Below are records; how many of their lines contain "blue"? Answer with only the number.

Source data:
[Start of section]
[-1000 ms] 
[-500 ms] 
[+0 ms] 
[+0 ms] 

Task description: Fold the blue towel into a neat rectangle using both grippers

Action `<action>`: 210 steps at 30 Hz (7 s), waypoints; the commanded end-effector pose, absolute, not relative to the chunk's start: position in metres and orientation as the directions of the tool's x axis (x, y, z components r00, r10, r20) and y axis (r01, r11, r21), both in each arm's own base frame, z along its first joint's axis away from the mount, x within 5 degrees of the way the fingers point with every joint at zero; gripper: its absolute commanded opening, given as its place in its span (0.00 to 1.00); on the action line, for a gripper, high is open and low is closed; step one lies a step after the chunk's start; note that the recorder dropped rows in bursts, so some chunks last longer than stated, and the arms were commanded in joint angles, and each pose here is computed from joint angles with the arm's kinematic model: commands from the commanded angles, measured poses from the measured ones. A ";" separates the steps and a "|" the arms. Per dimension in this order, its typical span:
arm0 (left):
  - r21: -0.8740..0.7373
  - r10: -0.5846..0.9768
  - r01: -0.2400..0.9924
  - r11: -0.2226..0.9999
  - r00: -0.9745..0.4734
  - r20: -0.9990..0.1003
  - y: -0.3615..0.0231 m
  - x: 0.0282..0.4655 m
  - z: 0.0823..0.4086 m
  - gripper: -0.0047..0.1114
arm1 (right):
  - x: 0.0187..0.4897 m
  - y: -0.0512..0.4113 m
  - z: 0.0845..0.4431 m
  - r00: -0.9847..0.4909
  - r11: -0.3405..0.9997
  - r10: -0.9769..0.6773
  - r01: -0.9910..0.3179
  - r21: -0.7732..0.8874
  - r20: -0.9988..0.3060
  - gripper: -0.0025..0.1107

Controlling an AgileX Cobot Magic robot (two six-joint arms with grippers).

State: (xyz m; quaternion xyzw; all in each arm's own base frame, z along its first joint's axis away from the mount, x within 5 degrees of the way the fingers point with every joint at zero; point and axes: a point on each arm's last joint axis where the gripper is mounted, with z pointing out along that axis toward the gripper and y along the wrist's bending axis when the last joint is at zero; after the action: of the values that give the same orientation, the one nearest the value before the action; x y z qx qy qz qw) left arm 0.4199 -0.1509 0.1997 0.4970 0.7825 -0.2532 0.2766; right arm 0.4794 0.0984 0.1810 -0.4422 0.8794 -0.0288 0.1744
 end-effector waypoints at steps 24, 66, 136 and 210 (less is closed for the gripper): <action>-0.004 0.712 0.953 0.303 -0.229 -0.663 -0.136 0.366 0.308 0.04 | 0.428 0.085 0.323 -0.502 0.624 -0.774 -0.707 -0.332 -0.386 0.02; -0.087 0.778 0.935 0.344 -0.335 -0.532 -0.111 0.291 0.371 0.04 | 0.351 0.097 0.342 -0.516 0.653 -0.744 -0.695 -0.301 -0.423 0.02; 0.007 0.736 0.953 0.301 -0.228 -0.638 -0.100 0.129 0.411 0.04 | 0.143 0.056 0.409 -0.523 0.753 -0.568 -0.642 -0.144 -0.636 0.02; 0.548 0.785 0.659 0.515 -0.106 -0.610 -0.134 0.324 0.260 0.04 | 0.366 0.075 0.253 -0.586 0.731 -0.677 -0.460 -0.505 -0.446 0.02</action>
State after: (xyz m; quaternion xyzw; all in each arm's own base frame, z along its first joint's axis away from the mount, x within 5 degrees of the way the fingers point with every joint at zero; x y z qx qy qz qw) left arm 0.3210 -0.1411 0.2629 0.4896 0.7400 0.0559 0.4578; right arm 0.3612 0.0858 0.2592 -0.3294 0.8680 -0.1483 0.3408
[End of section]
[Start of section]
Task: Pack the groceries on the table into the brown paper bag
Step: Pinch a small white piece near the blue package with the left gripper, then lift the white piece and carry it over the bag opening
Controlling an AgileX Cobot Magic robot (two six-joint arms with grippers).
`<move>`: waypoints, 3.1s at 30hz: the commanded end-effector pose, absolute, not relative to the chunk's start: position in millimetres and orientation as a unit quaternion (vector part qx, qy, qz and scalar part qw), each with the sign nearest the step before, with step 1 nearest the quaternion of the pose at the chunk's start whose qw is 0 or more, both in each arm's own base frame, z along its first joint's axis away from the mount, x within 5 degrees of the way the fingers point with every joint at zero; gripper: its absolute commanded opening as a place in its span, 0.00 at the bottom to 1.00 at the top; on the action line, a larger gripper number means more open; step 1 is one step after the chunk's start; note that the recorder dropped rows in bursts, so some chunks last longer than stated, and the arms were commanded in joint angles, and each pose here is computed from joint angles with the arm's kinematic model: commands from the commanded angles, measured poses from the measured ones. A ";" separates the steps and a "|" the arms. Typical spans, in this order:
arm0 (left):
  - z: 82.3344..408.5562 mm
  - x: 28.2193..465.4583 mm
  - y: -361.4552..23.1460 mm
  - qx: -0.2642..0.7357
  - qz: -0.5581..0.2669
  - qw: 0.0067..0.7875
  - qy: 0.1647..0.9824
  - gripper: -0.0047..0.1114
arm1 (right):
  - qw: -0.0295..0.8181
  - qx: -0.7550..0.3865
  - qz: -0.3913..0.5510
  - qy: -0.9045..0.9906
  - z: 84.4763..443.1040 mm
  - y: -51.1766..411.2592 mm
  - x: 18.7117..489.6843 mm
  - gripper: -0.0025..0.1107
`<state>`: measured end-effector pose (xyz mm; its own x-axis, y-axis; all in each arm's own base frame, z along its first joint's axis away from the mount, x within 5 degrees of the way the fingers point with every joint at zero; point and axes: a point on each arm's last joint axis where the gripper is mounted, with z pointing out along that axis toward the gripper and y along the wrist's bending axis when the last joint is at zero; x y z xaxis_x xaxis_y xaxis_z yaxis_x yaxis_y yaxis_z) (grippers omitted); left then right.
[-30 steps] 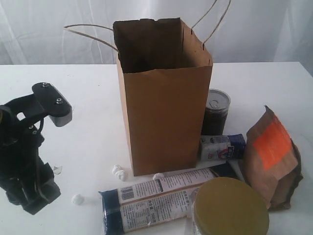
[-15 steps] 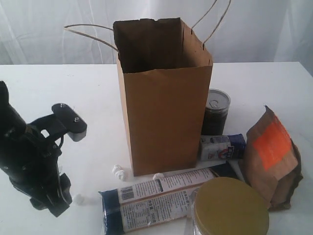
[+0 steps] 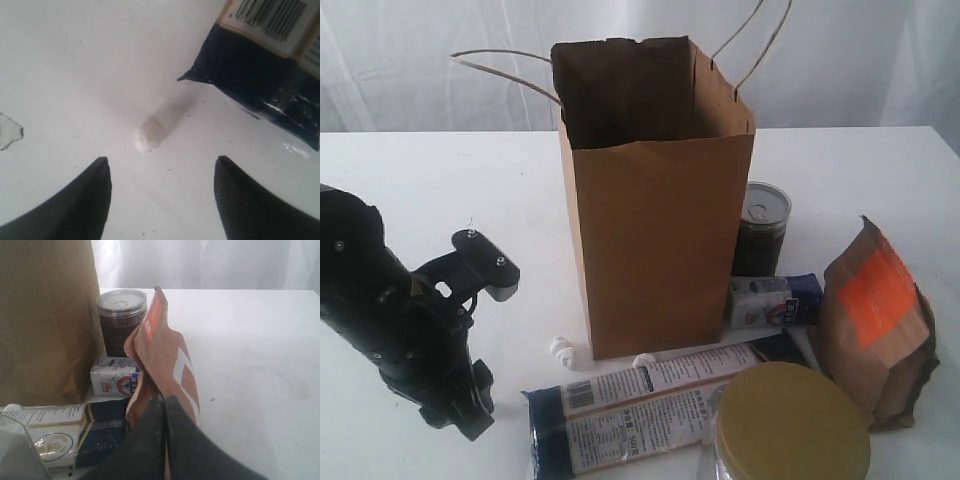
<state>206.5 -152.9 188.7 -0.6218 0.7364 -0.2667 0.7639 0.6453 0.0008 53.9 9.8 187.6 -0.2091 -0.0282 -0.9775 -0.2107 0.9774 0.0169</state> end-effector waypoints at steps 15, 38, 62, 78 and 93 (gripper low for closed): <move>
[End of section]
Answer space:
2